Stan Lee Media (SLMI) has been engaged in almost constant litigation, trying to claim the rights to Marvel superheroes, since they went bankrupt a decade ago. It claims that Lee assigned the copyrights to characters he created or co-created at Marvel to them along with a number of other characters when he joined the company in 1998. Courts have consistently disagreed with that interpretation of SLMI's deal with Lee, in part because they made no attempt to exercise rights over those characters until years after the company started to fall apart, in spite of a number of companies making comics, movies and other merchandise utilizing the intellectual property they now claim to own.
On Wednesday, the 9th Circuit Court of Appeals refused to revive SLMI's lawsuit against Stan Lee himself, which they had previously lost but were appealing, calling it "simply implausible."
The Pennsylvania case was somewhat different; whereas cases SLMI have launched against Marvel and Lee have claimed that they owned the characters and sought damages, the Pennsylvania case was launched by Marvel against an unrelated third party. American Music Theatre had been using Spider-Man characters and songs from the Broadway musical Spider-Man: Turn Off the Dark in an allegedly-unauthorized fashion. SLMI stepped in, offering AMT a license to use the material, claiming ownership over the franchise. Their deal included a retoactive release to absolve them of offenses Marvel was already litigating.

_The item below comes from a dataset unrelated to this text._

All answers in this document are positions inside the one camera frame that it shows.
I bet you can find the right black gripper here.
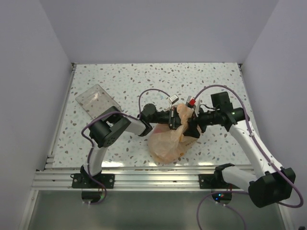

This new ruling, though, says SLMI had no right to do so, and bars them from participation in Marvel's case against AMT.
"These issues have previously been addressed in one form or another by multiple courts around the country," wrote the judge in a ruling you can read at The Hollywood Reporter if reading legal papers is your thing.0comments
Even Lee's rights to sign the characters over, if he had done so (he claims to never have had that intent), would be in question since creators' rights conflicts in comics almost always break for the corporation in the courts. Rare exceptions generally result in protracted legal battles, and/or settlements like the one recently reached by the Estate of Jack Kirby.
The ruling also presumably has the effect of dismissing the counterclaim brought against Marvel by SLMI and AMT, which asserted SLMI's ownership, although it's possible there is another element to it that isn't immediately evident.